テキスト暗号化ツール「Text Cipher」を公開しました
銀行や証券口座のメモ、ライセンスキー、APIキーなど、「そのまま保存するのは少し心配」という情報を扱う機会は意外と多いものです。
専用のパスワード管理ソフトを利用し、こうした情報を保管する方法もあります。しかし、
- ちょっとしたメモを暗号化したい
- ソフトをインストールしたくない
- どの端末でもすぐ使いたい
そんな場面も少なくありません。
そこで、ブラウザだけで使える暗号化ツール「Text Cipher」を作成しました。
🔗リンク:Text Cipher

使い方はとても簡単
使い方は次の3ステップです。
- Textareaに文章を入力する
- パスワードを入力する
- 「暗号化」をクリックする
すると、入力した文章が暗号化された文字列へ変わります。
ただの文字列ですので、メールに貼り付けたり、テキストファイルに保存したり、WordやExcelへ貼り付けたりすることができます。
あとで同じ文字列をText Cipherへ貼り付け、同じパスワードを入力して「復号」を押せば、元の文章がそのまま復元されます。
外部へ情報は送信されません
このツールで最も大切にしたのは、「安心して使えること」です。
Text Cipherでは、ブラウザの中だけで処理が完結します。入力した文章やパスワードがサーバーへ送信されることはありません。私のサイトへ保存されることも、どこかへ送信されることもありません。すべて、お使いのブラウザの中だけで暗号化・復号が行われます。
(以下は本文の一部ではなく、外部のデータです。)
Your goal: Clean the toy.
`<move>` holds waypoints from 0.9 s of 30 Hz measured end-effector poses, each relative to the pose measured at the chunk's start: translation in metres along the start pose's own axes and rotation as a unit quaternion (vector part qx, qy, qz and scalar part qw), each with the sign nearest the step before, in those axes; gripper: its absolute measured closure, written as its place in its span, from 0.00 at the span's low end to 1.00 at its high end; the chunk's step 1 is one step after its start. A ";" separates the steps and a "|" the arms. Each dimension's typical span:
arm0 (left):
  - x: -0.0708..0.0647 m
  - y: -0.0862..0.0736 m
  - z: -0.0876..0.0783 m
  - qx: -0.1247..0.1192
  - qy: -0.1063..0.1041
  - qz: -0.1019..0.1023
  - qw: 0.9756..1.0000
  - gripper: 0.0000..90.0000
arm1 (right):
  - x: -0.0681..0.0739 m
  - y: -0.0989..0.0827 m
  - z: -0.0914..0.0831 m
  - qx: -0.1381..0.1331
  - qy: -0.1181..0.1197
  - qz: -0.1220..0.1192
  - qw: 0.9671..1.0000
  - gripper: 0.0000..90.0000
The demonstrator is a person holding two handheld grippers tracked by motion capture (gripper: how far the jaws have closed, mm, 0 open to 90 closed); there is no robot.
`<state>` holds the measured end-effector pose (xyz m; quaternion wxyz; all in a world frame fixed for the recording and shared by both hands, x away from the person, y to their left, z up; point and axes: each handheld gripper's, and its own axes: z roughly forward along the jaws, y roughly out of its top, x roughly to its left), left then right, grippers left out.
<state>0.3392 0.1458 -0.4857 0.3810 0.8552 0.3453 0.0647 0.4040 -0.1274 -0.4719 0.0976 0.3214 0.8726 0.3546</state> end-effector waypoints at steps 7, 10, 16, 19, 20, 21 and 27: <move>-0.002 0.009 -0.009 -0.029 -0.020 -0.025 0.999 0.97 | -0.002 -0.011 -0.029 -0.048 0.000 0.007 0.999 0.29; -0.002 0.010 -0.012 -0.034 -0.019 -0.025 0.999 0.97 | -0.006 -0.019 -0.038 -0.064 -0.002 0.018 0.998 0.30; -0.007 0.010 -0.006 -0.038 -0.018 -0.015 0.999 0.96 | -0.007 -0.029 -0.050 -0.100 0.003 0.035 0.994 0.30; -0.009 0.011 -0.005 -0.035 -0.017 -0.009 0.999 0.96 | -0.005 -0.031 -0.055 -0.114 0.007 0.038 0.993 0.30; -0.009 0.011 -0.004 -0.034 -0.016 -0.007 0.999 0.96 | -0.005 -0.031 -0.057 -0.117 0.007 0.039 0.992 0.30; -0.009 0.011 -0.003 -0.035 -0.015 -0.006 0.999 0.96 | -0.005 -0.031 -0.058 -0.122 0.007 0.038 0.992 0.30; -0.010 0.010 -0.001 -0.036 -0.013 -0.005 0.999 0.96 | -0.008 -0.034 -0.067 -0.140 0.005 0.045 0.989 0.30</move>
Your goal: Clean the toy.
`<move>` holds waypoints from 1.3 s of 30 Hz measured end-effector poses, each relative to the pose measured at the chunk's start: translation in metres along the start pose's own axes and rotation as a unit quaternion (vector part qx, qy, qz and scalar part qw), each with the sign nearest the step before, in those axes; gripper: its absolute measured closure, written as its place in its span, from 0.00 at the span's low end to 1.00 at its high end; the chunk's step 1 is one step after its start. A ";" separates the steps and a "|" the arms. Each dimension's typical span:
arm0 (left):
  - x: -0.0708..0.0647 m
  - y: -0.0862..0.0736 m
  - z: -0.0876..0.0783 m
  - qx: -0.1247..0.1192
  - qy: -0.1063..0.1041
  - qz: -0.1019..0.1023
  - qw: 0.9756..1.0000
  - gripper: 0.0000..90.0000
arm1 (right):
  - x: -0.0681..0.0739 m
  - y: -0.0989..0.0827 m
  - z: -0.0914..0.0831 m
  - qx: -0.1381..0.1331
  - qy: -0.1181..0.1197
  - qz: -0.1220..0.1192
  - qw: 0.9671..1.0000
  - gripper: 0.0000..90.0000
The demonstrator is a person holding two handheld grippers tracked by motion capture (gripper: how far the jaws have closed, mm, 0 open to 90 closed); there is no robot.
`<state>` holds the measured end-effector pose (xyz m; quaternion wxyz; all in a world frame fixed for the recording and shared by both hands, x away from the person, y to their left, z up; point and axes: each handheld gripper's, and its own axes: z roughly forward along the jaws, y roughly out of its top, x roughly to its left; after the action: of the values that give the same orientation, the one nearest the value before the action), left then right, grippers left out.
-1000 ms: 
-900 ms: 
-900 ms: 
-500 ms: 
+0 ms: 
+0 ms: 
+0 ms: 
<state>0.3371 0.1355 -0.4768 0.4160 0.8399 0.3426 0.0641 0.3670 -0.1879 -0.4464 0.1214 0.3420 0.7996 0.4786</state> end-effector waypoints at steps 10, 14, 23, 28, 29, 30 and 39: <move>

※インターネットに接続されていない環境でも利用できます。
Web Crypto APIとは?
Text Cipherは、ブラウザに標準搭載されている Web Crypto APIという機能を利用しています。
これは、Chrome、Edge、Firefox、Safariなどの主要ブラウザに備わっている暗号化機能です。
自分で暗号のプログラムを書くのではなく、ブラウザが提供している信頼性の高い仕組みを利用しています。興味のある方は、Text Cipher のソースコードをご覧ください。ブラウザが持つ標準機能を呼び出しているだけ、ということが分かると思います。
AES-256-GCMという強力な暗号方式を採用
Text Cipherでは、AES-256-GCMという暗号方式を採用しています。
AESは、広く利用されている共通鍵暗号方式のひとつで、企業や金融機関、政府機関などでも利用されています。
さらに「GCM」という方式を組み合わせることで、文章を暗号化するだけでなく、途中で内容が書き換えられていないかどうかも確認できます。
もし暗号文が壊れていたり、改ざんされていたり、パスワードが間違っていたりすると、復号は失敗します。
こんな用途におすすめです
例えば、次のような情報を暗号化したい場合に便利です。
- 銀行口座のメモ
- 証券会社の情報
- APIキー
- ライセンスキー
- Wi-Fiパスワード
- サーバー設定
- 家族へ渡す重要な情報
- 誰にも読まれたくない秘密
通常の文章を暗号化してメールなどで送る用途にも利用できます。相手とパスワードをあらかじめ決めておけば、秘密のやりとりが可能です(悪用禁止)。
このツールは、会員登録もインストールも不要です。ブラウザを開くだけで利用できます。ちょっと暗号化したいときに、気軽に使っていただければ幸いです。
※ 本ツールはブラウザ内で暗号化・復号を行うため、文章やパスワードが外部へ送信されることはありません。ただし、パソコン自体がマルウェアに感染している場合や、入力内容を監視するソフトウェアが動作している場合などは、この限りではありません。なお、パスワードを忘れると暗号化した内容は復元できませんので、大切に保管してください。